# WHAT THE EXERCISE ASKS
Please repeat, from the entries that follow, the lines from the one containing "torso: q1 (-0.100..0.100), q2" through the one containing "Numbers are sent" exactly, adding nothing.

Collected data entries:
*** Begin section ***
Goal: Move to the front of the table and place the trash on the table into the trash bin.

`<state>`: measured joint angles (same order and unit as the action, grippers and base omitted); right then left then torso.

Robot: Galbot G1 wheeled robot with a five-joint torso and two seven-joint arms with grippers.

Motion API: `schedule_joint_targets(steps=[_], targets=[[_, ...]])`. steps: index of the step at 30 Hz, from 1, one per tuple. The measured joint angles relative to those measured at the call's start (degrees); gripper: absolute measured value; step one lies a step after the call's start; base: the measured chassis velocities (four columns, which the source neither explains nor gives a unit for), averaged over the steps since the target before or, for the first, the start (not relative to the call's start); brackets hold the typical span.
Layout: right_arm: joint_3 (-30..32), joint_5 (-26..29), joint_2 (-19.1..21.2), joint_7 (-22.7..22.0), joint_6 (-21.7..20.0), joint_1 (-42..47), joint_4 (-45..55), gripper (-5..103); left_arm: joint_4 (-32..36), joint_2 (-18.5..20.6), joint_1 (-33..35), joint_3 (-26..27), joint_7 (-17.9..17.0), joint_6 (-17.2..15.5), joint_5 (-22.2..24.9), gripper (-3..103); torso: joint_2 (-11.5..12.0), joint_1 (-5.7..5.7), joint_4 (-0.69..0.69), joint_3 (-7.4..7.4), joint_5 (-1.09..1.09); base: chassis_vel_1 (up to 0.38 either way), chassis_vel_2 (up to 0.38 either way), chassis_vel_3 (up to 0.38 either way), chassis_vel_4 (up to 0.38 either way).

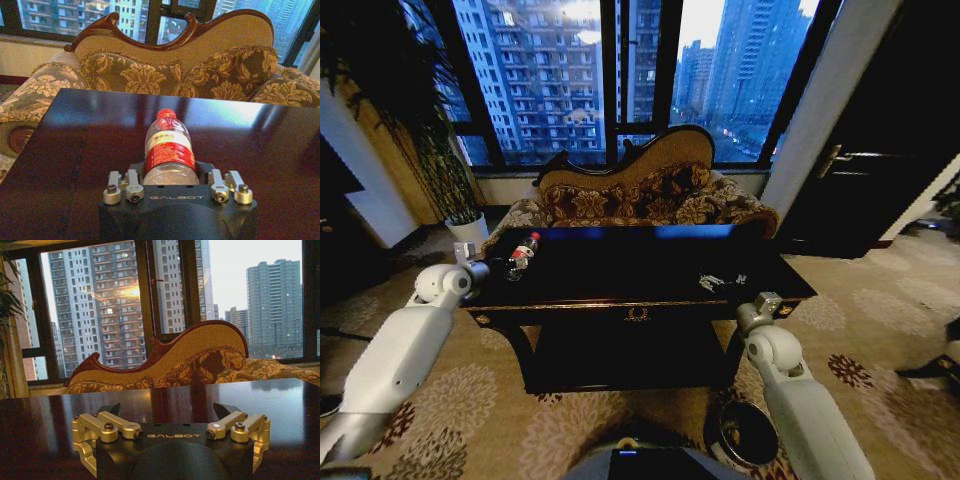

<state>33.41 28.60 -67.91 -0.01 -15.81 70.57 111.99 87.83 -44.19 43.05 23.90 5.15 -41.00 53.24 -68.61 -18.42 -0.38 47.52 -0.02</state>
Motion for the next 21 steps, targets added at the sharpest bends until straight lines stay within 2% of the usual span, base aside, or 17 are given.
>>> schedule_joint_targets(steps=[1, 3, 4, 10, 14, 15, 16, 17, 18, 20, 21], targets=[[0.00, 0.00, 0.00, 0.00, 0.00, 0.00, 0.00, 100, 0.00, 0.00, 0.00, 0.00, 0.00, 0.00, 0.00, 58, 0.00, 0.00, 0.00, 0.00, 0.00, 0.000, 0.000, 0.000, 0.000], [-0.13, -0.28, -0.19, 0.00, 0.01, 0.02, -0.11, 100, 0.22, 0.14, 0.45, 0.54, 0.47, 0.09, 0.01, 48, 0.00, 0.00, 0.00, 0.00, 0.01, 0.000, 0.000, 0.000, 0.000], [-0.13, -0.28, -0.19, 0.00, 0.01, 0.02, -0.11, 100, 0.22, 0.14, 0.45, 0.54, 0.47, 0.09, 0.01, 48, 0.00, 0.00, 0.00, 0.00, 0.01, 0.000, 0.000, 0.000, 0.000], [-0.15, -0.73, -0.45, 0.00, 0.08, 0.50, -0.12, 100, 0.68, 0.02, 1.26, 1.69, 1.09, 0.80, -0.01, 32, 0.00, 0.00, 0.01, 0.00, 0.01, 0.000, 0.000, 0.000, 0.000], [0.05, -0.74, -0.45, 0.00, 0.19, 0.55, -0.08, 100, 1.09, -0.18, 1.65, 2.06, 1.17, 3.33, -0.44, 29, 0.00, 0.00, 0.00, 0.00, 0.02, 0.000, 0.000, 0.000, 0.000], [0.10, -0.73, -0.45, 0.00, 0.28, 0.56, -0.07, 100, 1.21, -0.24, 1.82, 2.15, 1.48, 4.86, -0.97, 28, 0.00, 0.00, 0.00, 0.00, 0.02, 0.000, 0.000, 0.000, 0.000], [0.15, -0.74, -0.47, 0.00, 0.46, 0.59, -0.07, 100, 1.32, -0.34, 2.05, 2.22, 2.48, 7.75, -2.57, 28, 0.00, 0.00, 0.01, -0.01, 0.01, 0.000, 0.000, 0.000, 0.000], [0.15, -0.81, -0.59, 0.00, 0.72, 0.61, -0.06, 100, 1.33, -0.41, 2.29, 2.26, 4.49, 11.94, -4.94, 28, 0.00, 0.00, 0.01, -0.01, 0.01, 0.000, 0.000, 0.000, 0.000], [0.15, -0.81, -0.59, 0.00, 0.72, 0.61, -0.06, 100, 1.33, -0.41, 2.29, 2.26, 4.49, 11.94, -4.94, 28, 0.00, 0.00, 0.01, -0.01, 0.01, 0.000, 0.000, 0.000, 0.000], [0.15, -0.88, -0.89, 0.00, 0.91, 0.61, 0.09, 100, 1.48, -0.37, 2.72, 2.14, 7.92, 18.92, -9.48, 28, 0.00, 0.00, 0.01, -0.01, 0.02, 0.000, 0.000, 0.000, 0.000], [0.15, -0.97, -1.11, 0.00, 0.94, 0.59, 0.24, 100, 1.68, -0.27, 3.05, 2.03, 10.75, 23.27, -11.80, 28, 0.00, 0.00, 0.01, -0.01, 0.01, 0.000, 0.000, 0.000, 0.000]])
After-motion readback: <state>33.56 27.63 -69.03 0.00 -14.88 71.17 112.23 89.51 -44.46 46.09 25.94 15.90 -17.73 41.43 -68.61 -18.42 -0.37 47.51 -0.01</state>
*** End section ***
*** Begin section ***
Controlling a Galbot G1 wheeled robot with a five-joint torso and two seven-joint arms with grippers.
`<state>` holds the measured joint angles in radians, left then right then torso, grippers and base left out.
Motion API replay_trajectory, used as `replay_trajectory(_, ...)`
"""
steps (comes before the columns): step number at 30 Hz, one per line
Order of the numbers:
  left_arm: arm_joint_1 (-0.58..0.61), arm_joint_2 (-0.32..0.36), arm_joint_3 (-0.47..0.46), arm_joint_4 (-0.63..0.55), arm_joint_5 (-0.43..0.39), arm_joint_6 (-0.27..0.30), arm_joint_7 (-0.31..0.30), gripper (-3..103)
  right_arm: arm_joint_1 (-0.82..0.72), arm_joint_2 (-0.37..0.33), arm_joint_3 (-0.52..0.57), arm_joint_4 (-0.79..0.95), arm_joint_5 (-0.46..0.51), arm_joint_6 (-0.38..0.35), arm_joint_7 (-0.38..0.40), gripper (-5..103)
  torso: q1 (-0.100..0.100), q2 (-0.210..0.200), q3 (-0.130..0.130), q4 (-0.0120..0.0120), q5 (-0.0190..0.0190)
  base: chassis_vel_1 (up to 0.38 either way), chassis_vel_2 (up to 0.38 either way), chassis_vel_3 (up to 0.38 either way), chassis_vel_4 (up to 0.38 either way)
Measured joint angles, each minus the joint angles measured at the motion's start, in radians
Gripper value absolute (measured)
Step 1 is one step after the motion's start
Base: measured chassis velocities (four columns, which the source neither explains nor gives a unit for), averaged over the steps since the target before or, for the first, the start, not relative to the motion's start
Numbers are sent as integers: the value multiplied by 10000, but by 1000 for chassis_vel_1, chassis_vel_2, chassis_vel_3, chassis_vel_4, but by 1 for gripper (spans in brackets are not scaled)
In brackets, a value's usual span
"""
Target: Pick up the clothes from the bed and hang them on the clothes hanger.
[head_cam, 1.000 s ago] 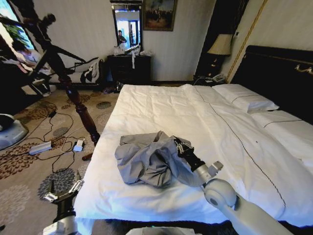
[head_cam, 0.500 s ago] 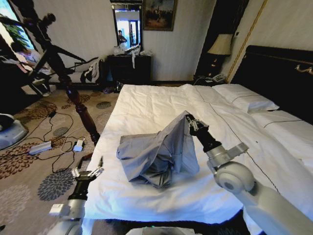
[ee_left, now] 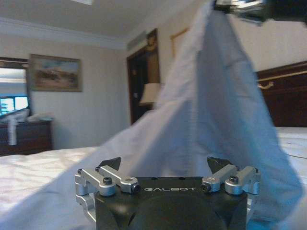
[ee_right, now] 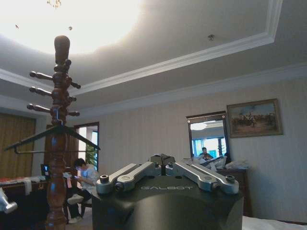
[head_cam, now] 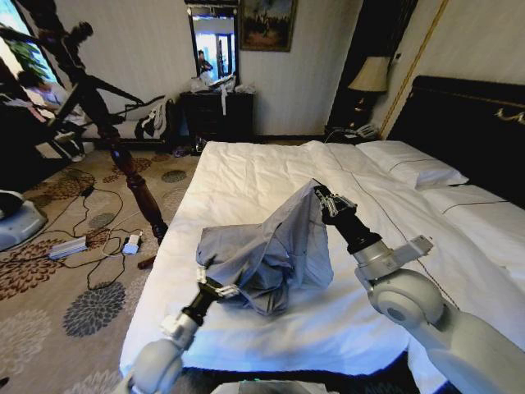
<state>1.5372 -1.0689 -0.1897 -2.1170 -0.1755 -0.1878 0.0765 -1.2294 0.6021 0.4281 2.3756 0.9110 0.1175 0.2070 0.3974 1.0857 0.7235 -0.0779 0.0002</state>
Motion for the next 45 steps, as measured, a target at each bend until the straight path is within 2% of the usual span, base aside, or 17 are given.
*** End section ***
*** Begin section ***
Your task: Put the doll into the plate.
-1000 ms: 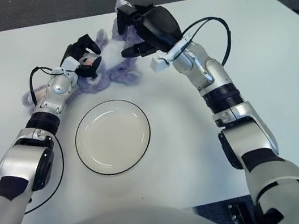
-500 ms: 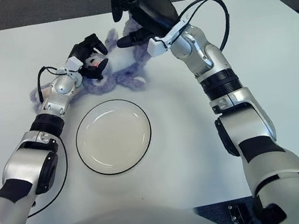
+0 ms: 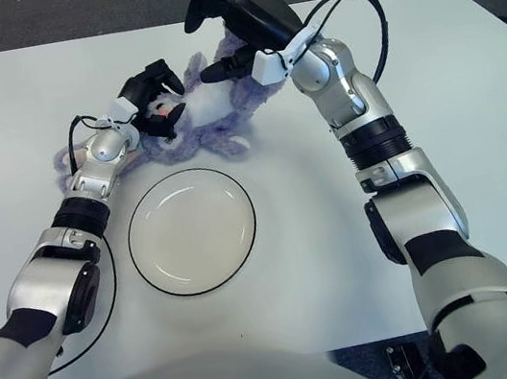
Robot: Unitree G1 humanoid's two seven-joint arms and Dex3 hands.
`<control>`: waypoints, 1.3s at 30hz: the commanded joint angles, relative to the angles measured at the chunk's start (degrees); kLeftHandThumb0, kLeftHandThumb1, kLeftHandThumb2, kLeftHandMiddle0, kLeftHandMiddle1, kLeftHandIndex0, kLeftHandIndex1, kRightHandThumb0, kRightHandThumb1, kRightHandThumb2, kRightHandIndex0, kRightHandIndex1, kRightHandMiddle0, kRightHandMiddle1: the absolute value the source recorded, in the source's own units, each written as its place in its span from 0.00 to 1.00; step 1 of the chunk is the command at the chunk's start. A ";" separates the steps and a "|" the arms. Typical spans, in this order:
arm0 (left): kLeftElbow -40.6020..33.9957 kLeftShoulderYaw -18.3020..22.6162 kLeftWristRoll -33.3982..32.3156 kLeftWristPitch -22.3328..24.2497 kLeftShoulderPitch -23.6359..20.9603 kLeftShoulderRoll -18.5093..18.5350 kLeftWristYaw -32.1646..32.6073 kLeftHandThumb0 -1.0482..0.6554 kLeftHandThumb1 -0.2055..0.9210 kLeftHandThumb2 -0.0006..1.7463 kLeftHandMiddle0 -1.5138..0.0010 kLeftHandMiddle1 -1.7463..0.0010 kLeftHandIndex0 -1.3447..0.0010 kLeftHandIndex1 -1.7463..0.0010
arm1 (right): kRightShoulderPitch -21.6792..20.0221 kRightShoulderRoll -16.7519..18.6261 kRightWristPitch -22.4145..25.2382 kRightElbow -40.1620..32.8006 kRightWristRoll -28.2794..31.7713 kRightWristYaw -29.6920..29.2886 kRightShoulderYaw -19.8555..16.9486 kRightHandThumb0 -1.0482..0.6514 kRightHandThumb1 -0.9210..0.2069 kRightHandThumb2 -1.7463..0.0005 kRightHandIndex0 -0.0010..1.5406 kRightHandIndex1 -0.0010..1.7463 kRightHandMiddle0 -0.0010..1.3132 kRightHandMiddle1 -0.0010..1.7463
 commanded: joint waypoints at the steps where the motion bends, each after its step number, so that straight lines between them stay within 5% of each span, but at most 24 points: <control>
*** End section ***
# WORKED SOLUTION
  torso: q1 (-0.100..0.100), q2 (-0.210..0.200), q3 (-0.130..0.130), q4 (-0.0120..0.0120), q5 (-0.0190..0.0190)
  base: chassis_vel_1 (up to 0.38 either way), chassis_vel_2 (up to 0.38 either way), chassis_vel_3 (up to 0.38 either way), chassis_vel_4 (up to 0.38 either way)
Measured joint angles, each minus the joint angles measured at the motion's start, in radians
Gripper value absolute (measured)
Step 1 is one step after the motion's start
Base: measured chassis velocities (four columns, which the source neither explains nor gives a unit for), averaged over the steps since the target before or, for the first, the start, not relative to the motion's start
Numbers are sent as integers: the value multiplied by 10000, but by 1000 for chassis_vel_1, chassis_vel_2, chassis_vel_3, chassis_vel_4, but by 1 for gripper (spans in brackets are not scaled)

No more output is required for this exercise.